- [Problem requirements]: Somewhere below, one line contains "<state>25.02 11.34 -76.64" and a later line contains "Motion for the". Output those two lines and everything between them exactly, and nothing else.

++++++++

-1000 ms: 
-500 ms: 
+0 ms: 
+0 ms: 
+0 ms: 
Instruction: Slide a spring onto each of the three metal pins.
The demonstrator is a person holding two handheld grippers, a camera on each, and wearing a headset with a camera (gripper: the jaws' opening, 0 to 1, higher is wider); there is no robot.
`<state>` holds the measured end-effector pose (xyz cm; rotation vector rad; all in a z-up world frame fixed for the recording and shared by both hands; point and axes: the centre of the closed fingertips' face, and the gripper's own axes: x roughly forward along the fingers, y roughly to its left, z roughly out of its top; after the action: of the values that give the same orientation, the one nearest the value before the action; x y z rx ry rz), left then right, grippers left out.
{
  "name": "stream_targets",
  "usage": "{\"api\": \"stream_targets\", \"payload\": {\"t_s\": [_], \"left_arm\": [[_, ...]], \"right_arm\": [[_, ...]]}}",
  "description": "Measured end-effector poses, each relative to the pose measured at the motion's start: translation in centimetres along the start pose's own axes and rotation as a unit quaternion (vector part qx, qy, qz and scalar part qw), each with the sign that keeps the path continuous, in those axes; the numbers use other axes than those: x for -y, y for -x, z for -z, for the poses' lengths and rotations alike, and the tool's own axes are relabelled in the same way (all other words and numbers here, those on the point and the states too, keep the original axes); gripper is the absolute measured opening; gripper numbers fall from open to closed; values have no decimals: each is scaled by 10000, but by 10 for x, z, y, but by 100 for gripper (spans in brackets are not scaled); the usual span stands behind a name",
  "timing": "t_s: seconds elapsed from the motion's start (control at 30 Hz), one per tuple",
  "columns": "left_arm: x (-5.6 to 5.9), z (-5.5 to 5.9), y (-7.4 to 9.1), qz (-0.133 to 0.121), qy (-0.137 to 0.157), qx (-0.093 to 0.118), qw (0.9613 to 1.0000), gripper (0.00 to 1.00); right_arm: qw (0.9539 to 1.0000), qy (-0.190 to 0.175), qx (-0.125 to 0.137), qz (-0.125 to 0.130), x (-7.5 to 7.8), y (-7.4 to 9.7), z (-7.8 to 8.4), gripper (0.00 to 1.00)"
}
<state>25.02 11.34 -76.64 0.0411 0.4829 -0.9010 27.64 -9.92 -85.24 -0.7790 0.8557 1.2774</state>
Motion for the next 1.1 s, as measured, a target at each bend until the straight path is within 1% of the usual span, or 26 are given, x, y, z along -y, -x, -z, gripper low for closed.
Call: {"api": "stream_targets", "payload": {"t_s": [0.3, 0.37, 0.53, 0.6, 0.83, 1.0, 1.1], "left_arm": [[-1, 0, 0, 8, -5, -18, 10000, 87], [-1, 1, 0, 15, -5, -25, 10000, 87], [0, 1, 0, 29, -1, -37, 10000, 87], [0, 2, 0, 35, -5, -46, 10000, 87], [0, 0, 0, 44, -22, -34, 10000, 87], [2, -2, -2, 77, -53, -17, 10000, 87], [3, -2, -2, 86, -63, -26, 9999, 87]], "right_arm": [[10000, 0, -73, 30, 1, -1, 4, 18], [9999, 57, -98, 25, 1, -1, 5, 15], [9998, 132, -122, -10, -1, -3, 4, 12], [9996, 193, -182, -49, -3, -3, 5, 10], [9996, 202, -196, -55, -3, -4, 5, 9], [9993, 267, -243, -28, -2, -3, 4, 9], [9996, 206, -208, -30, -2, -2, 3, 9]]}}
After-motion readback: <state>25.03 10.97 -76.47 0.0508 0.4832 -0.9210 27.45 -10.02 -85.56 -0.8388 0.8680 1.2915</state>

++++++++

- [Task output]:
<state>25.02 11.34 -76.64 0.0411 0.4829 -0.9010 27.64 -9.92 -85.24 -0.7790 0.8557 1.2774</state>
Motion for the next 1.1 s, as measured, a target at each bend until the straight path is within 1% of the usual span, or 26 are given, x, y, z along -y, -x, -z, gripper low for closed.

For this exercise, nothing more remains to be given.